The initial pullback occurred following the official shutdown of the U.S. government early this morning, as lawmakers were unable to pass a temporary spending bill. Democrats are insisting that any temporary funding bill must incorporate an extension of enhanced Obamacare tax credits, whereas Republicans contend that this matter should be addressed only after the funding bill is approved. Nonetheless, the initial selling pressure might have been counterbalanced by a sense of optimism regarding the future of interest rates after the publication of private sector employment data. Although the Labor Department’s highly anticipated monthly jobs report scheduled for release on Friday may face delays due to the shutdown, payroll processor ADP has published a report this morning indicating an unexpected decline in private sector employment for the month of September. Private sector employment decreased by 32,000 jobs in September, following a revised decline of 3,000 jobs in August. Economists had anticipated a rise in private sector employment by 50,000 jobs, in contrast to the previously reported increase of 54,000 jobs for the prior month. Bill Adams, remarked that the ADP report could significantly impact the Federal Reserve’s upcoming interest rate decision if the shutdown persists long enough to prevent the Fed from reviewing the September jobs report prior to their next meeting later this month.
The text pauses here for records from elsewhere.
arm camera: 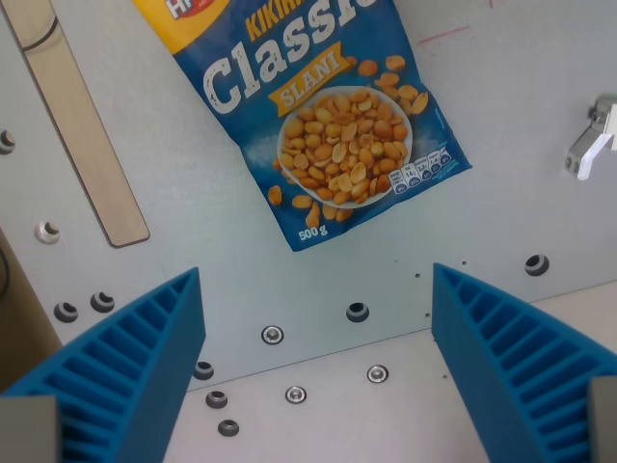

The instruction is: Move in base negative z

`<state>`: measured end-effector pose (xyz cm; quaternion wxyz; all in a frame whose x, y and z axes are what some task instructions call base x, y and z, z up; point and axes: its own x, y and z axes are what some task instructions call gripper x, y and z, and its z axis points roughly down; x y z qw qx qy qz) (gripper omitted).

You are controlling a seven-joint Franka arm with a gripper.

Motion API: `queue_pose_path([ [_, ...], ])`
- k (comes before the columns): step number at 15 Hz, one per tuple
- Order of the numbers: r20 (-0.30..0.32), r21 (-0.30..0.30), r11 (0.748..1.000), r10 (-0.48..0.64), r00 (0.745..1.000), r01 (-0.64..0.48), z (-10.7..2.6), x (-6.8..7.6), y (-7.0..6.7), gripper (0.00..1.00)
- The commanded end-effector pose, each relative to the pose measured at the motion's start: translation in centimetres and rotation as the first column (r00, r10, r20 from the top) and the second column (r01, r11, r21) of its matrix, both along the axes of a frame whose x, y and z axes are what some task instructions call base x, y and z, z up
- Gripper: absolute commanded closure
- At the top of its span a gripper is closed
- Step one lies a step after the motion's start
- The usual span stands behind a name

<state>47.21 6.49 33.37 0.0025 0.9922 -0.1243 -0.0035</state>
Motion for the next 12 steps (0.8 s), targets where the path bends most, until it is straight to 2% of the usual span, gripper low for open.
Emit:
queue_pose_path([
  [1, 0.004, 0.0, 1.0, 0.0, 1.0, 0.0, -0.3, 0.0, 0.0, 0.0],
  [12, 0.004, 0.0, 1.0, 0.0, 1.0, 0.0, -5.8, 0.3, 0.0, 0.0],
])
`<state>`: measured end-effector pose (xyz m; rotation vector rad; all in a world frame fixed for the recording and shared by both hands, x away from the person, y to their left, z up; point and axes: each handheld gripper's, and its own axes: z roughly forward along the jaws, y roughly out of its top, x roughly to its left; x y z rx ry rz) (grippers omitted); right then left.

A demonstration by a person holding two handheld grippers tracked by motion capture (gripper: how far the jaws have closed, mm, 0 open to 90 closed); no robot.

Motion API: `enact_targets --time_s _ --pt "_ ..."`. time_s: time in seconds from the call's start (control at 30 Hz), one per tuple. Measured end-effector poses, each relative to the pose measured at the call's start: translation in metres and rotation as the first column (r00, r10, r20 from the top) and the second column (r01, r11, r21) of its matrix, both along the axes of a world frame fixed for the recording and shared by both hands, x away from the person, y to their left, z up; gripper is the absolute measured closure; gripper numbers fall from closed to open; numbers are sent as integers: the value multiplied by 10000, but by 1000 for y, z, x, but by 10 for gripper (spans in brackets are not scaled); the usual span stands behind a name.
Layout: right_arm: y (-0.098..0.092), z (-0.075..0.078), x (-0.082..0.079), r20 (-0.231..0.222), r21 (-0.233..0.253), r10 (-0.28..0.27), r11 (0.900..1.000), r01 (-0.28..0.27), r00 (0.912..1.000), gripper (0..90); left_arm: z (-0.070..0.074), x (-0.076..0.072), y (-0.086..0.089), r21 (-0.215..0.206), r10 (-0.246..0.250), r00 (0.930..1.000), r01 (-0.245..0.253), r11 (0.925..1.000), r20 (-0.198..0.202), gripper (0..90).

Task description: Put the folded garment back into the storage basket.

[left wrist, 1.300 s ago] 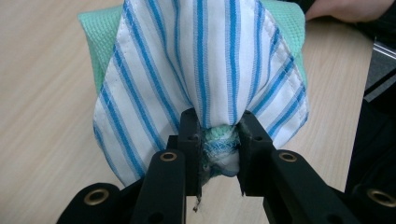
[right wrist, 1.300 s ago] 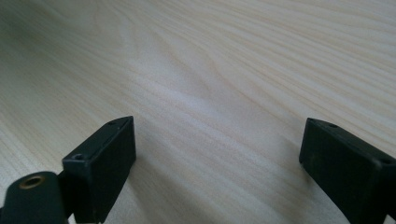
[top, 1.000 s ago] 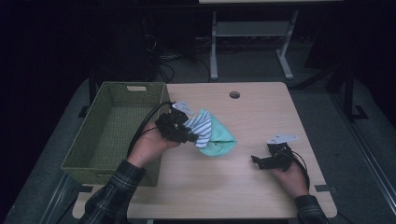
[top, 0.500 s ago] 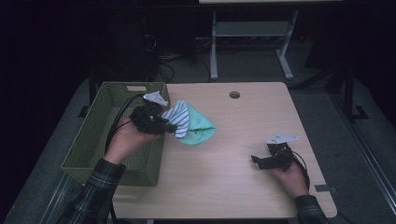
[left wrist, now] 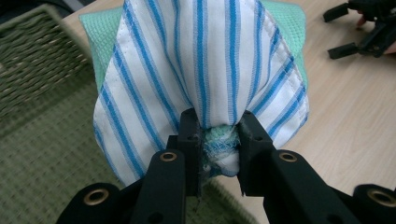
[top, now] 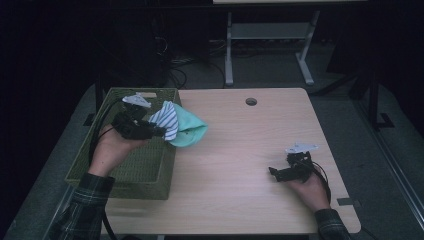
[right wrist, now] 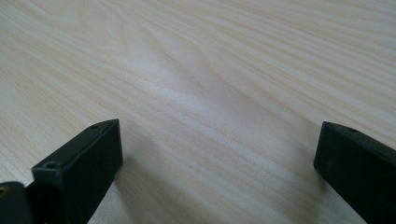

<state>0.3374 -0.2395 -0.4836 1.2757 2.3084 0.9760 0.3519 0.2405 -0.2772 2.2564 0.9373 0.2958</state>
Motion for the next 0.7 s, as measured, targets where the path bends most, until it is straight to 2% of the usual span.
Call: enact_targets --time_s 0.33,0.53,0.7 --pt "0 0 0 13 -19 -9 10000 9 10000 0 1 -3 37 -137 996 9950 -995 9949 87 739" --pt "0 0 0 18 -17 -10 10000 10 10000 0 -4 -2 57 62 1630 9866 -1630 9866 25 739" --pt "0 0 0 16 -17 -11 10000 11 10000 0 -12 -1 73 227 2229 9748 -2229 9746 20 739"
The subsequent turnaround also came as analysts noted that the markets have historically not been significantly affected by government shutdowns. “On average, the S&P 500 has historically been about flat during shutdowns, with a slightly higher probability of gains vs. losses since 1976,” stated Jeff Buchbinder. He stated, “Considering that most of the losses came during the late 1970s, and the biggest decline during a shutdown since 1980 was 2.2%, history suggests stocks have a good chance of going higher during this shutdown, though past performance does not guarantee future results.” Pharmaceuticals extended the rally observed during the previous session, propelling the NYSE Arca Pharmaceutical Index up by 5.4 percent to its highest closing level in nearly seven months. Significant strength was also observed in computer hardware stocks, as the NYSE Arca Computer Hardware Index surged by 3.9 percent, reaching a record closing high. The NYSE Arca Biotechnology Index experienced a notable increase of 3.2 percent, reaching a record closing high, driven by significant strength in biotech stocks. Healthcare, semiconductor, and steel stocks demonstrated robust performances on the day, whereas airline and financial stocks experienced notable declines.